_Exercise:_ Scan the records below and copy every line that contains the string "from".

_Excerpted records:_
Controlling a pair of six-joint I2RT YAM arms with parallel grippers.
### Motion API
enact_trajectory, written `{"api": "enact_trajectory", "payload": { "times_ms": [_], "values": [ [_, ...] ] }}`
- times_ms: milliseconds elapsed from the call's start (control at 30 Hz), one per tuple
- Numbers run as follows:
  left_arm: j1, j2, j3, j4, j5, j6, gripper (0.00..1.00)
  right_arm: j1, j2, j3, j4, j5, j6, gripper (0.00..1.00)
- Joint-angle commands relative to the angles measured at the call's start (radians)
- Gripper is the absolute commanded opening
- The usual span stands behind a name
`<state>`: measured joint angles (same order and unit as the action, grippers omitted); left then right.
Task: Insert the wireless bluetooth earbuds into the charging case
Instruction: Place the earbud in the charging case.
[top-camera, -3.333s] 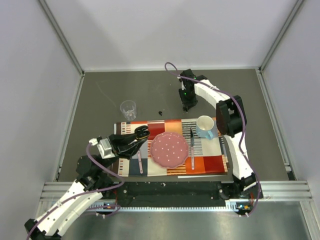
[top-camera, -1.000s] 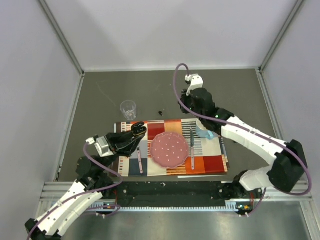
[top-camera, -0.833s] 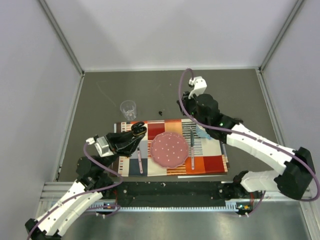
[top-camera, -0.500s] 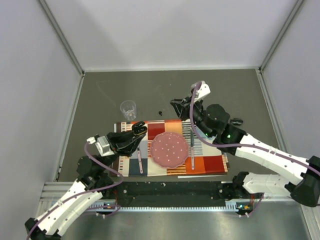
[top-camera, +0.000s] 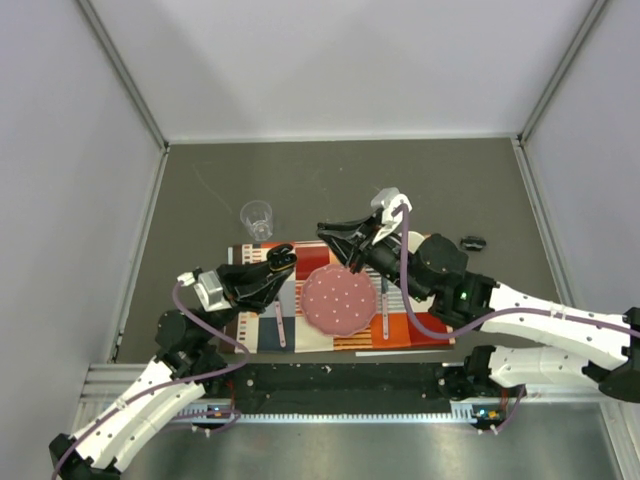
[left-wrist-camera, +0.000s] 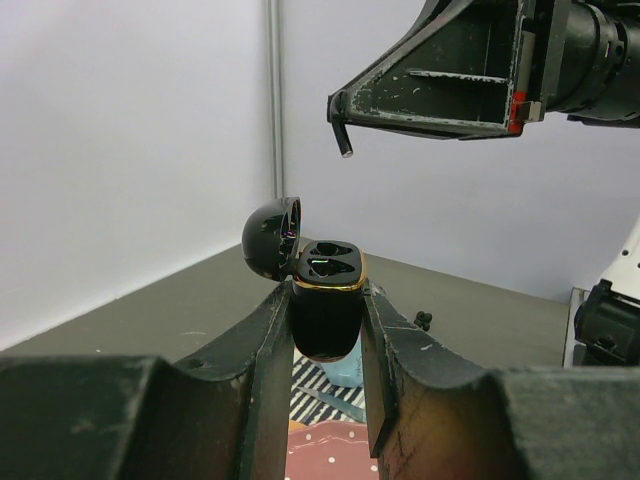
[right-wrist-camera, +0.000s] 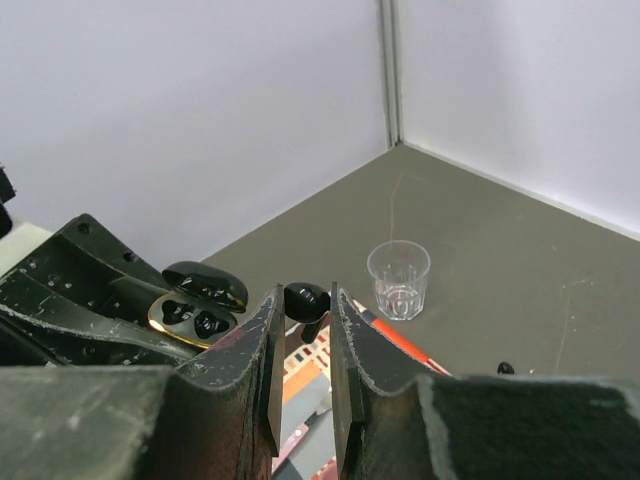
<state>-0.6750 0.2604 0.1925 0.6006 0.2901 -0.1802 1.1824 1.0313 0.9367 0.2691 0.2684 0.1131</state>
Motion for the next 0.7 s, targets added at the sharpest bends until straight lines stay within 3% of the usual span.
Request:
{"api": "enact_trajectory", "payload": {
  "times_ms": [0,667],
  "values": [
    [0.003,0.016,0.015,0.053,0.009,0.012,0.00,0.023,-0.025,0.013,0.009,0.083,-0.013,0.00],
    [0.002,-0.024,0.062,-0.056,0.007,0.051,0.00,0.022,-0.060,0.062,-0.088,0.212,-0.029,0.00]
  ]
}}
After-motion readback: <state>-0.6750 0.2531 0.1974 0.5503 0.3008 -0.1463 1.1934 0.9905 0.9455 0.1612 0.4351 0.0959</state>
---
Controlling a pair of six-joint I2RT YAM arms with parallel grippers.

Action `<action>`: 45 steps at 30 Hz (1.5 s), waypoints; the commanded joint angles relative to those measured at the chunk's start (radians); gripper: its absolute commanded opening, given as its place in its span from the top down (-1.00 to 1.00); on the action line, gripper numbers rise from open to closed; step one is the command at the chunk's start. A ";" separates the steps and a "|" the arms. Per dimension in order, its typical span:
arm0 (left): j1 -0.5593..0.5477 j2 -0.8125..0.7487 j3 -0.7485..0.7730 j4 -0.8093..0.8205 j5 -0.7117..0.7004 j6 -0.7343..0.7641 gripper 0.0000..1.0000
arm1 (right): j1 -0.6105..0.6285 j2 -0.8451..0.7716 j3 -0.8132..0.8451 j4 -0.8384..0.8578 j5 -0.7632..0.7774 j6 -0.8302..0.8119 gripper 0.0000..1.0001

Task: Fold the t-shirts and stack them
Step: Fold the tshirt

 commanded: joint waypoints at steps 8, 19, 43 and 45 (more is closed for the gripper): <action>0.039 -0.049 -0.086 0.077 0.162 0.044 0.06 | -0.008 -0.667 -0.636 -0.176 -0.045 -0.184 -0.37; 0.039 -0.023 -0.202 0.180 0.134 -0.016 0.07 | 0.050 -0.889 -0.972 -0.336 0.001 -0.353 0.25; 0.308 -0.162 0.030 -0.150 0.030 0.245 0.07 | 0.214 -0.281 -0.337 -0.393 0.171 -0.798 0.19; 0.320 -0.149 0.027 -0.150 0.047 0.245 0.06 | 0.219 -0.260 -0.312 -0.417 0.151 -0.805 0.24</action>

_Solution for this exercise:_
- times_ms: milliseconds elapsed from the call's start (control at 30 Hz), one per tuple
Action `<action>`: 45 steps at 30 Hz (1.5 s), waypoints; the commanded joint angles relative to those measured at the chunk's start (radians); gripper: its absolute commanded opening, given as its place in its span from the top down (-1.00 to 1.00); on the action line, gripper numbers rise from open to closed; step one is the command at the chunk's start. A ";" separates the steps and a "|" the arms. Per dimension in order, its typical span:

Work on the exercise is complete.